> _STUDY MATERIAL_
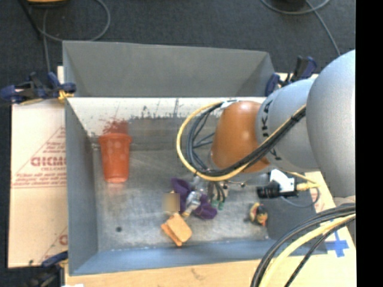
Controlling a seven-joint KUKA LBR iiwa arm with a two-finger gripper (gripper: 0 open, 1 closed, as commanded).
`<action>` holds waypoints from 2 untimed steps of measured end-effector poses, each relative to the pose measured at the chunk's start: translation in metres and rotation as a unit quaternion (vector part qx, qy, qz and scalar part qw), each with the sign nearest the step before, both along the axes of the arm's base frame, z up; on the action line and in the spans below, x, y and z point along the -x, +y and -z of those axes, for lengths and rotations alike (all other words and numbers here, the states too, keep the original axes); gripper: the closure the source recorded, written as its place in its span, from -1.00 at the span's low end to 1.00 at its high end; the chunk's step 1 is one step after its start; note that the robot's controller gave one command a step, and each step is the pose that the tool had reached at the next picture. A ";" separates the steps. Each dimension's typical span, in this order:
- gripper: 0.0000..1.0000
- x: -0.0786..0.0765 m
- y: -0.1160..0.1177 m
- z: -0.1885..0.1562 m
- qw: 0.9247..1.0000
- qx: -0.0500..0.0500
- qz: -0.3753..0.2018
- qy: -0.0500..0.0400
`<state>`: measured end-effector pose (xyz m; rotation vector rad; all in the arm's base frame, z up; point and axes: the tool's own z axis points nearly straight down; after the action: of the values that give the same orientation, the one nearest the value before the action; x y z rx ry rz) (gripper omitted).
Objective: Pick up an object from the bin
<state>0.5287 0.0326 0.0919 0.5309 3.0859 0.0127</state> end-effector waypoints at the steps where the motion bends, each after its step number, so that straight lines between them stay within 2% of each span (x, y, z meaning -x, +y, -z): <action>1: 1.00 0.000 0.000 0.000 1.000 0.000 0.000 0.000; 2: 1.00 0.000 0.000 0.000 1.000 0.000 0.000 0.000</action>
Offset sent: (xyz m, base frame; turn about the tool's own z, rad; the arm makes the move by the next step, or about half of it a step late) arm 0.0000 0.0000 0.0000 0.0000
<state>0.5287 0.0326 0.0919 0.5311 3.0858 0.0128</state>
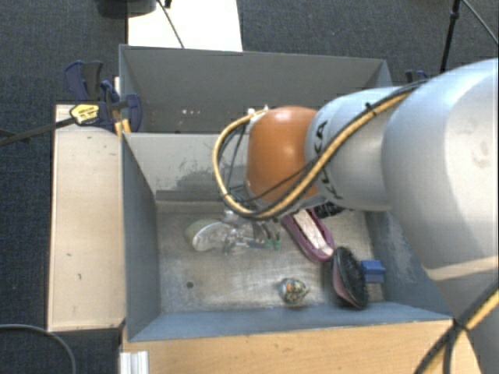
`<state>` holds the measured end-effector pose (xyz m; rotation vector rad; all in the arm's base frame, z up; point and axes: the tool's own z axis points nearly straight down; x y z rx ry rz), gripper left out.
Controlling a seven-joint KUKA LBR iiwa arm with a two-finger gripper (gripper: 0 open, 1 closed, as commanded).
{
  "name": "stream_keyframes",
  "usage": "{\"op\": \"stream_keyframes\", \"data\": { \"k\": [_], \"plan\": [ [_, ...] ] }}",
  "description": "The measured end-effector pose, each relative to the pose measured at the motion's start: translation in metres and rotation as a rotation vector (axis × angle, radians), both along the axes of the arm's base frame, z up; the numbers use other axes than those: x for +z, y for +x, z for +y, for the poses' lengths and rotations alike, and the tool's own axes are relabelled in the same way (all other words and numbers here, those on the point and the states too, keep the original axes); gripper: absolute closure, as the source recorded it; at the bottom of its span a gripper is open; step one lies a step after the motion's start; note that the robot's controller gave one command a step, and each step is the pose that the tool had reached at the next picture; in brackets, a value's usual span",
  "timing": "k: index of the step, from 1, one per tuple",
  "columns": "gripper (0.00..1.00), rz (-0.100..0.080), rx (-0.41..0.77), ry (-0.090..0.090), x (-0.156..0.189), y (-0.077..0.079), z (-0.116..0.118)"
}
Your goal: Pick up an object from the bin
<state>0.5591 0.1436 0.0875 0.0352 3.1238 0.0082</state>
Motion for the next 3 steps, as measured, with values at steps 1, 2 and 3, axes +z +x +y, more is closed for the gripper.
{"op": "stream_keyframes", "data": {
  "k": [1,2,3],
  "plan": [
    [0.00,0.009,0.000,-0.002,-0.003,-0.003,-0.001],
    [1.00,0.014,-0.002,-0.003,-0.004,-0.004,-0.001],
    [1.00,0.007,0.067,-0.003,0.152,0.001,0.010]
  ]
}}
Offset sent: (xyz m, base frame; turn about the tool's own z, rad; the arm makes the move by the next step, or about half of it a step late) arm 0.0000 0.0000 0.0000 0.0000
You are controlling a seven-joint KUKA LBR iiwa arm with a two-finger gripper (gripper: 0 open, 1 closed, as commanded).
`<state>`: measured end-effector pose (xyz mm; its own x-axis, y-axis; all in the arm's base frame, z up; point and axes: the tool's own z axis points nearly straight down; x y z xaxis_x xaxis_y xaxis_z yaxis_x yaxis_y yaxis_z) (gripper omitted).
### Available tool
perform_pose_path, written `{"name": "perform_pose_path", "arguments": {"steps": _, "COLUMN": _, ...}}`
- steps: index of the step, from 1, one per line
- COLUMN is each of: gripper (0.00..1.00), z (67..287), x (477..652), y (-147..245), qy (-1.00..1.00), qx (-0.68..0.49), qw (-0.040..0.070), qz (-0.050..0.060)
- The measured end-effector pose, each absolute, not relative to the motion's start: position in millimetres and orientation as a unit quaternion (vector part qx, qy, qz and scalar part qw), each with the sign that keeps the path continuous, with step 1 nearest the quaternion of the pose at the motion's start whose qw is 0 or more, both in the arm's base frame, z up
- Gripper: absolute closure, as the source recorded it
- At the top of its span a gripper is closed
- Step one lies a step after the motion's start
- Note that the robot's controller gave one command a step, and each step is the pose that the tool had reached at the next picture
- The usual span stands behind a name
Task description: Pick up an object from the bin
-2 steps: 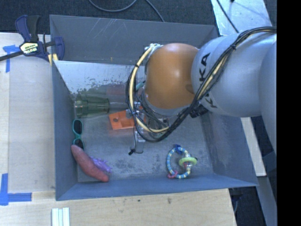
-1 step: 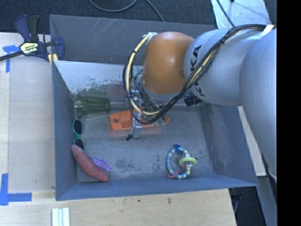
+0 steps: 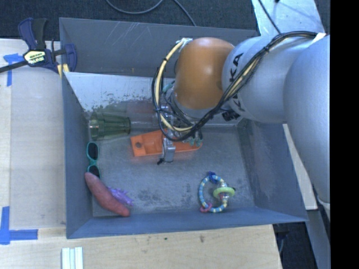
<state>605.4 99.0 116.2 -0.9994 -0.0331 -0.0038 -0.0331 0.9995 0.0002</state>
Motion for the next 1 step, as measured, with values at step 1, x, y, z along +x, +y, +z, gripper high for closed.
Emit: {"name": "perform_pose_path", "arguments": {"steps": 1, "gripper": 0.0, "z": 113.2, "x": 603.5, "y": 93.5, "qy": 0.999, "qx": -0.041, "qw": 0.002, "qz": 0.0}}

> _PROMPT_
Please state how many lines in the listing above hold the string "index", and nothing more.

> _YOUR SOLUTION_
2